Video game fans may recognize some of Havana’s forts from the game Assassin’s Creed IV.
The Eastern Side of Havana Harbor
I’m cheating a bit, as this isn’t quite part of Havana Vieja, but historically the other side of the harbor is intertwined with the western part of the city. Havana’s eastern side also has several fortifications to go with the ones previously mentioned above.
Castillo de Los Tres Reyes del Morro sits on the eastern edge of Havana’s harbor, dominating the entrance when viewed from Havana Vieja.
Unfortunately the tunnel under the harbor is not accessible to pedestrians, but the area can be quickly accessed by taxi. Exploring the various buildings & traversing the many walls of the castle will take some time. Get yourself a pineapple soda from the kiosk, and stay cool & hydrated.
Further south, Fortaleza de San Carlos de la Cabaña is the largest fort in the New World. It’s dominating, and it must not have been fun for military guards to stand out in the blazing sun in full uniform. Given the vantage point, you can see just why the fort was constructed here.
After checking out the two forts, you can walk south to Casablanca and take the ferry back to Havana Vieja. The ferry will drop you off right across from the Havana Club Rum Museum.
Cuban food has a mixed reputation. The difficulty of getting many ingredients and limitations on private restaurants made Havana a culinary wasteland for a long time, but this is changing. Cubans can now open restaurants, and both traditional and modern Cuban dishes are being made with great quality.
Go here to see a few of my favorite restaurants in Havana Vieja.
Bacardi was based in Cuba before moving away following the aforementioned Cuban revolution. Before their move, they were a huge company with an art deco headquarters that towered over Havana Vieja. It was once the largest building in the city.
The lobby of the Bacardi Building still looks great, with art deco marble, lighting, and other decor that takes you right back to the 1930s when it was built.
Pay 1 CUC to the security guard and you can then head up to the top of the building. Once you step off the elevator, you’ll quickly see that the building has not been well-maintained over the years.
The view from the top of the Bacardi Building is fantastic, as you get a 360 degree view of Havana Vieja.
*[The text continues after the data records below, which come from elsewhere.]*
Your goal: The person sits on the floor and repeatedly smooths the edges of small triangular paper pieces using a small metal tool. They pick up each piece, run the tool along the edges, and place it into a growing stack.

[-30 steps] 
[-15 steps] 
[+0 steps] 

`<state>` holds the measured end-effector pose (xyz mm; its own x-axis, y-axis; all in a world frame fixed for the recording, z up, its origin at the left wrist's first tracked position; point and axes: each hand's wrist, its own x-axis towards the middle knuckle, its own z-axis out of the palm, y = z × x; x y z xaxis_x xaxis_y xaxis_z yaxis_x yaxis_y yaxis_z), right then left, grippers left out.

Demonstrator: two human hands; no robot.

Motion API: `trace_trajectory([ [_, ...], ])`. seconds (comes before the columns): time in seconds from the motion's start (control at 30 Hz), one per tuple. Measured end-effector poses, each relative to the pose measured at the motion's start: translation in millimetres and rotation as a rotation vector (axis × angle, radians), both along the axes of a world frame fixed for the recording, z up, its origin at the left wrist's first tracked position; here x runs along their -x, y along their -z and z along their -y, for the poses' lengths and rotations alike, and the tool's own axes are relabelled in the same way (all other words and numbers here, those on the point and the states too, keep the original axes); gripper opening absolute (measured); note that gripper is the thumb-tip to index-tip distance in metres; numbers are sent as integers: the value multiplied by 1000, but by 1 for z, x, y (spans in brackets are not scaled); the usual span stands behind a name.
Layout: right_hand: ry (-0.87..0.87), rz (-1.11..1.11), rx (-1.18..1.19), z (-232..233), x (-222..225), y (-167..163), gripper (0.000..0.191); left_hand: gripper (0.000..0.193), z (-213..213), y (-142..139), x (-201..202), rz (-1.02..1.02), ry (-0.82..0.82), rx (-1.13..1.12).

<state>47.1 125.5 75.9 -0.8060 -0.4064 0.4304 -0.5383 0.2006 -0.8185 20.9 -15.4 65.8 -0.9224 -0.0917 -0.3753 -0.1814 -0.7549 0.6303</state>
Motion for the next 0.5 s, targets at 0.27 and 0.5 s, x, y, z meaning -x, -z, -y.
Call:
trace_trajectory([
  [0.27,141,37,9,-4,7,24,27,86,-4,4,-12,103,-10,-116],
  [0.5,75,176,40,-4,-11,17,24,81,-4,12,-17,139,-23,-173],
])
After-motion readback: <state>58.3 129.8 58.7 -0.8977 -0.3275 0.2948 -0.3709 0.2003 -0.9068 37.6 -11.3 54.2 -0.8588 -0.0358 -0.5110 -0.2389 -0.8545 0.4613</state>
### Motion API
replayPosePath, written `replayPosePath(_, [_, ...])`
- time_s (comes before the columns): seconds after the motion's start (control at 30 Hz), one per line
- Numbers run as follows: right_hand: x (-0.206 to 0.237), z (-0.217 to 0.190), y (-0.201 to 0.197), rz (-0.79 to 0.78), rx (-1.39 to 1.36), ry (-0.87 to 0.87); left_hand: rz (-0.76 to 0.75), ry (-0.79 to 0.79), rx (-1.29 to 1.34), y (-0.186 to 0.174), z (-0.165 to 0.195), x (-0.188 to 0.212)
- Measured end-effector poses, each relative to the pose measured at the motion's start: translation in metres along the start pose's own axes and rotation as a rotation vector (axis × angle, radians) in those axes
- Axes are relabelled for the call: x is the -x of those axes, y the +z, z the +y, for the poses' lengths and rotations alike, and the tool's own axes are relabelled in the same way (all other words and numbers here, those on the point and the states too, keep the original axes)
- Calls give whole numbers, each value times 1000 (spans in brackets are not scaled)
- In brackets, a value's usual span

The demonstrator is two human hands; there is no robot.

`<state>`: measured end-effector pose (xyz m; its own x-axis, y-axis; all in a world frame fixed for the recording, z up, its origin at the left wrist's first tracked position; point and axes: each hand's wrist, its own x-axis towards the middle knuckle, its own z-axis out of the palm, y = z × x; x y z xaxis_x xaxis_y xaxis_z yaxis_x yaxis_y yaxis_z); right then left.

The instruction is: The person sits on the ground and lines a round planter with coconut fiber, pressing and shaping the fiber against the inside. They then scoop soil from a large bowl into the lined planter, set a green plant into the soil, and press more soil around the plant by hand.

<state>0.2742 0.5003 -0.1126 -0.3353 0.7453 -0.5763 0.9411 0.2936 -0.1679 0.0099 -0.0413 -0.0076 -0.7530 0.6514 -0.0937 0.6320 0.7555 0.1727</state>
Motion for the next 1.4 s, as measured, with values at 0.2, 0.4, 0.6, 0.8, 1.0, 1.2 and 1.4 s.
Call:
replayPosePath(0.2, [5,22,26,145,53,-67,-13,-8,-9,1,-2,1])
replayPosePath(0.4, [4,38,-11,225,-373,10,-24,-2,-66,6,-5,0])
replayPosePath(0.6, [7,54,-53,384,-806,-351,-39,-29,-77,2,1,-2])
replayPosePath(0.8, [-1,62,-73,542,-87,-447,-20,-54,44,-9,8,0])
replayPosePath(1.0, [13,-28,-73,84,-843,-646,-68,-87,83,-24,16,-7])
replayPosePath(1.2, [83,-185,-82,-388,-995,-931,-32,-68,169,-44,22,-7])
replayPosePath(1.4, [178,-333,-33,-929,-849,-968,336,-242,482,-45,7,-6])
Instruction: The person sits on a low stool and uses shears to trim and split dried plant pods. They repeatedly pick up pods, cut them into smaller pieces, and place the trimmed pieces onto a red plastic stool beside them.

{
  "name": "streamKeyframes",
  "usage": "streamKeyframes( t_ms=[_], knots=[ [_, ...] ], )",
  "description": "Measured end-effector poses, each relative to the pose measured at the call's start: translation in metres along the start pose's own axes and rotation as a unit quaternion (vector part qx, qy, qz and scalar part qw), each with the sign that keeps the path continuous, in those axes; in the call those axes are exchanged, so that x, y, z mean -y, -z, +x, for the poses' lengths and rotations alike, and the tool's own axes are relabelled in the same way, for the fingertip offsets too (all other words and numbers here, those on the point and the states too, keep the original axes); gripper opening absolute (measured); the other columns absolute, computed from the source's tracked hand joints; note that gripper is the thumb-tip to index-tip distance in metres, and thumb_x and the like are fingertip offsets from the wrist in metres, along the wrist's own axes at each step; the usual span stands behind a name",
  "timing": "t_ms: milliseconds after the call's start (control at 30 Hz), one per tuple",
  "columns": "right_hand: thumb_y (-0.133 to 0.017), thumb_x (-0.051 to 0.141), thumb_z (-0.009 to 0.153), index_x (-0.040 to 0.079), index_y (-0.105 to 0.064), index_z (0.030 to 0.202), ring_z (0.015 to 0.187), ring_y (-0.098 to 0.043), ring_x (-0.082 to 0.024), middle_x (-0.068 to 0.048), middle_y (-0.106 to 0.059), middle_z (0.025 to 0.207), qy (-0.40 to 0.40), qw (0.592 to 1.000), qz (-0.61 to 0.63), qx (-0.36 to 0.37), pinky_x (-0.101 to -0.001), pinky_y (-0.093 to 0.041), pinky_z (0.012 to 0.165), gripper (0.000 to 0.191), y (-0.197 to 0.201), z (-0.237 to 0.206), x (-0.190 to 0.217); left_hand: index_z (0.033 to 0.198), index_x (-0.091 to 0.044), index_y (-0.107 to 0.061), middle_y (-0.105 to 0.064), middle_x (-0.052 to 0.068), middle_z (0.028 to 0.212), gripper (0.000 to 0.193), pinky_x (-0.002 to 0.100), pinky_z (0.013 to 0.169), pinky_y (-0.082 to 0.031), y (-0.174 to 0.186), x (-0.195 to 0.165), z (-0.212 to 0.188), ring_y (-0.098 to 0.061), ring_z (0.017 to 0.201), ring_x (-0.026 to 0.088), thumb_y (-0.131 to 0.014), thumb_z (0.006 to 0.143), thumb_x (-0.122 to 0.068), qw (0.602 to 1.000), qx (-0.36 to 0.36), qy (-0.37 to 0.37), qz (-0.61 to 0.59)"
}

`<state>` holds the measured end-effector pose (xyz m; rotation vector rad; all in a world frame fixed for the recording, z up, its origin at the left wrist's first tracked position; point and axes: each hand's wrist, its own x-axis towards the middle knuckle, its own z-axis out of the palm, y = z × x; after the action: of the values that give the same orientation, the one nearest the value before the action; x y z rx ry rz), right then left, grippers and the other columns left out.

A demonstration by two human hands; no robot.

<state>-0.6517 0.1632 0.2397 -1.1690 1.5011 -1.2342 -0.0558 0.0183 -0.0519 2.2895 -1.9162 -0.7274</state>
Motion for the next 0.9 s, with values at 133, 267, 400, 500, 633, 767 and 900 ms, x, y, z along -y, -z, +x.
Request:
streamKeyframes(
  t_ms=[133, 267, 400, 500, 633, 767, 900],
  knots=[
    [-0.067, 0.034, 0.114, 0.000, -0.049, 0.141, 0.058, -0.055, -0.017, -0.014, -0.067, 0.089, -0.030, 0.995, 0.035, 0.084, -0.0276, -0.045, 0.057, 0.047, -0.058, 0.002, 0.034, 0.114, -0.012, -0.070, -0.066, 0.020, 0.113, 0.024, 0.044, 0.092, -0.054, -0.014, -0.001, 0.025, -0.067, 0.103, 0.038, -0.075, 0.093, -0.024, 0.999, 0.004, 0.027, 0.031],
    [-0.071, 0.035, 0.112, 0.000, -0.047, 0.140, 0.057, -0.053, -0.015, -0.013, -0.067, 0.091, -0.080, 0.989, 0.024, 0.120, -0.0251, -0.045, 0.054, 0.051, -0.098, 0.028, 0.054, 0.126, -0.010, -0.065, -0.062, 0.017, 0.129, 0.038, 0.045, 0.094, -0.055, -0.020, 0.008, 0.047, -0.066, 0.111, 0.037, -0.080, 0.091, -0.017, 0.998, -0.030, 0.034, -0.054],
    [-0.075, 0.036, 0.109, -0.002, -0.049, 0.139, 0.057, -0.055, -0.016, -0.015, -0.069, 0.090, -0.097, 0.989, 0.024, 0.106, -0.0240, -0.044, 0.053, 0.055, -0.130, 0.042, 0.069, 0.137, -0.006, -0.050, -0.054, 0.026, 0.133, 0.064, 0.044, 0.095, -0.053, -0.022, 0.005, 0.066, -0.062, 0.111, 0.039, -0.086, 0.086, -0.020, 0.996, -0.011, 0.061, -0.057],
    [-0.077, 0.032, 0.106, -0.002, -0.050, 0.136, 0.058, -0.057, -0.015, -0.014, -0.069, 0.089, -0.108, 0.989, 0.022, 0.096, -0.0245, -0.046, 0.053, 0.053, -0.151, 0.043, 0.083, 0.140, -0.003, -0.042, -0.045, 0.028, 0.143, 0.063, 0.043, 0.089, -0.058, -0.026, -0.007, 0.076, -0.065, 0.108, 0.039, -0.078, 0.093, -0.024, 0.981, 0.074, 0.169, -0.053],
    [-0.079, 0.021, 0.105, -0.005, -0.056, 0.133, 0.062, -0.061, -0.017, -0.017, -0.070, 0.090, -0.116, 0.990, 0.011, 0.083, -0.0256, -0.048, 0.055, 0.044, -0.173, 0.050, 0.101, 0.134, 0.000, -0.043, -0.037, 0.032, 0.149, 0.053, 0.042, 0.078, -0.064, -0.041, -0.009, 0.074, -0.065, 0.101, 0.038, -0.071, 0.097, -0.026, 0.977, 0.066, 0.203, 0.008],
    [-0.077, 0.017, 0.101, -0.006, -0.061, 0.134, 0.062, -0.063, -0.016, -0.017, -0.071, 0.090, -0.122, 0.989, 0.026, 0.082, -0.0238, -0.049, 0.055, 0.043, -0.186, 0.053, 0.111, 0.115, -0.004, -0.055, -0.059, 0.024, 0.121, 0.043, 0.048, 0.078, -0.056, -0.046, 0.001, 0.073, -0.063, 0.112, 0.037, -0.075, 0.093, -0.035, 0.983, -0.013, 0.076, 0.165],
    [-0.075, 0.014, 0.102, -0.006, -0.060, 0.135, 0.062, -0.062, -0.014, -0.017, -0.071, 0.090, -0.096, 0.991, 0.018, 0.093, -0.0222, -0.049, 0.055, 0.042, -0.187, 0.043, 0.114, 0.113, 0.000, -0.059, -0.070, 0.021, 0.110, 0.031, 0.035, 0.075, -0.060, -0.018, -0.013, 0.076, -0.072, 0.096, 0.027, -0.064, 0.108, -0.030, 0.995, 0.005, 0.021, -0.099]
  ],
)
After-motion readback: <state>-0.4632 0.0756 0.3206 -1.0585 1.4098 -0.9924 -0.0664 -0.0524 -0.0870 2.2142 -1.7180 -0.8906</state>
Just don’t venture too close to the crumbling edge. This was one place where my fear of heights came in handy, as I had no desire to be anywhere near it.
Centro Cultural Antiguos Almacenes San José
One thing you’ll notice about Havana is that, at least as of now, you won’t find tourist shops everywhere. This is great for those of you who are sick of seeing the same mass-produced, plastic, touristy garbage all over the world. But you’ll still want to take something home for yourself or for family & friends. The Centro Cultural Antiguos Almacenes San José is a huge indoor arts marketplace that sits along the Havana harbor at the south end of Havana Vieja.
It’s like a flea market in some regards, but it’s the best option in the city for souvenirs. The items inside are of varying quality, but you’ll find paintings, t-shirts, figurines, jewelery, wood, leather, and other locally-made items.
The trade embargo between the United States and Cuba has led to many items being difficult to find in Cuba. As a result, the Cuban people have been forced to maintain what they already had, when most of the rest of the world would throw them away and move on. This is quickly evident as soon as you step on the streets of Havana.
While there are some lousy Soviet-era cars driving around Havana, there are also many classic cars that have been cruising the streets since the 1950s and even earlier.
Parts have been replaced in creative ways to keep the cars running, and the exteriors are in varying conditions. The best cars are used to drive tourists around Havana, including down the famed Malecón. You can book one to take you on a tour from Parque Central, or you can also have an even more authentic Cuban experience by hailing a colectivo, a shared taxi with locals.
Even if you don’t ride in one, Cuba’s old cars make for great photos.